**Prompt**: So that the copy stays text only, transcribe the data below exactly and exclude the images.

**Dataset content**:

<<<<

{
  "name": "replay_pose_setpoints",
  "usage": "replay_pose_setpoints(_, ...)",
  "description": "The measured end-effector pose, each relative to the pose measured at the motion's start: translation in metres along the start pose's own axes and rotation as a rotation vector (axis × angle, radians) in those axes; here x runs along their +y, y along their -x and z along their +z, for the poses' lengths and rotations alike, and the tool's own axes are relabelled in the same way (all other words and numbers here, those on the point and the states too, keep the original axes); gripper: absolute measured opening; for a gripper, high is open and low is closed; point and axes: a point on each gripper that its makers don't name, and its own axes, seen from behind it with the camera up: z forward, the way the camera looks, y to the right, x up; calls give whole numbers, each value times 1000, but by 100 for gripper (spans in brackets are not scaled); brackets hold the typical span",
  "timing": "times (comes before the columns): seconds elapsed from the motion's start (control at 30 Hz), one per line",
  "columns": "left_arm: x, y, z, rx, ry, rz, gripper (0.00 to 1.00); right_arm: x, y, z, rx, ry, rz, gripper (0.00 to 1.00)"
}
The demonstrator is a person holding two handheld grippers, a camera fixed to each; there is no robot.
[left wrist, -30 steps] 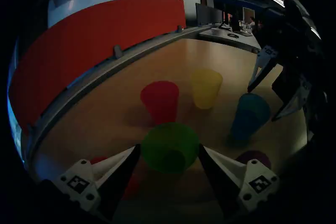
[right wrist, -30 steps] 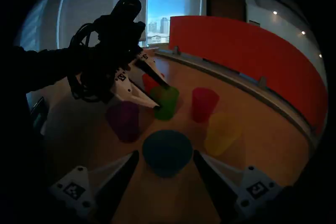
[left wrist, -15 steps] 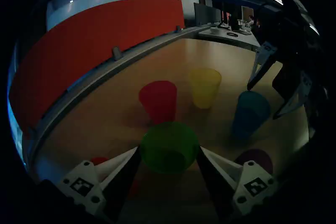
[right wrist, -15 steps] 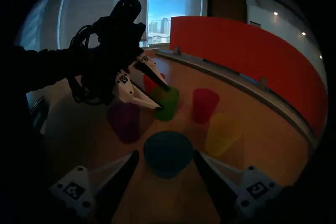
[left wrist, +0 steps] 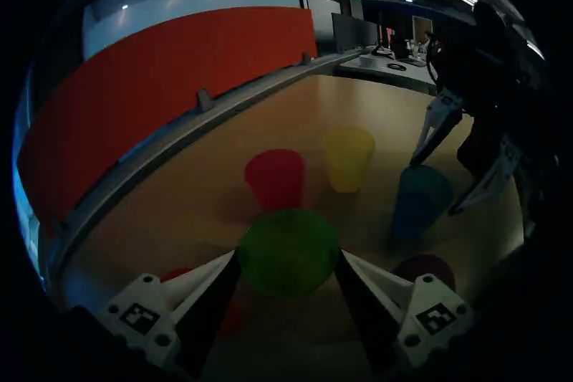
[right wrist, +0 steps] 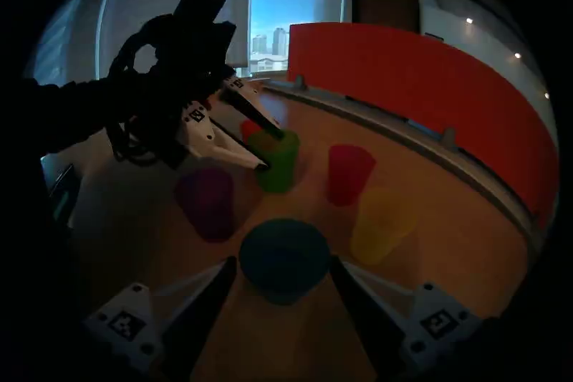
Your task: Pour water
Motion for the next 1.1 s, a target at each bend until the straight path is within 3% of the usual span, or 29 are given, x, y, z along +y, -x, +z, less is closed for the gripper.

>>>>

**Reply**:
{
  "name": "replay_pose_setpoints",
  "usage": "replay_pose_setpoints(_, ...)",
  "description": "The measured end-effector pose, each relative to the pose measured at the motion's start: translation in metres along the start pose's own axes and rotation as a rotation vector (axis × angle, radians) in those axes; here x runs along their +y, y along their -x and z along their +z, for the poses' lengths and rotations alike, and the tool's own axes are relabelled in the same way (all other words and numbers here, those on the point and the states too, keep the original axes); gripper: absolute measured opening; for a gripper, high is open and low is closed; point and axes: a point on each gripper that its makers don't name, and its own axes, seen from behind it with the camera up: z forward, the way the camera looks, y to the right, x up; calls give whole numbers, each value times 1000, but by 100 for gripper (spans in brackets are not scaled); brackets hold the typical span",
  "timing": "times (comes before the columns): seconds elapsed from the motion's start (control at 30 Hz), one per line",
  "columns": "left_arm: x, y, z, rx, ry, rz, gripper (0.00 to 1.00); right_arm: x, y, z, rx, ry, rz, gripper (0.00 to 1.00)"
}
The demonstrator is a person holding two handheld grippers, a camera fixed to each; there is no robot.
[left wrist, -30 steps] 
[right wrist, -30 steps] 
[left wrist, -15 steps] 
[right wrist, -15 steps] 
[left wrist, +0 steps] 
[right wrist, +0 steps] 
Your task: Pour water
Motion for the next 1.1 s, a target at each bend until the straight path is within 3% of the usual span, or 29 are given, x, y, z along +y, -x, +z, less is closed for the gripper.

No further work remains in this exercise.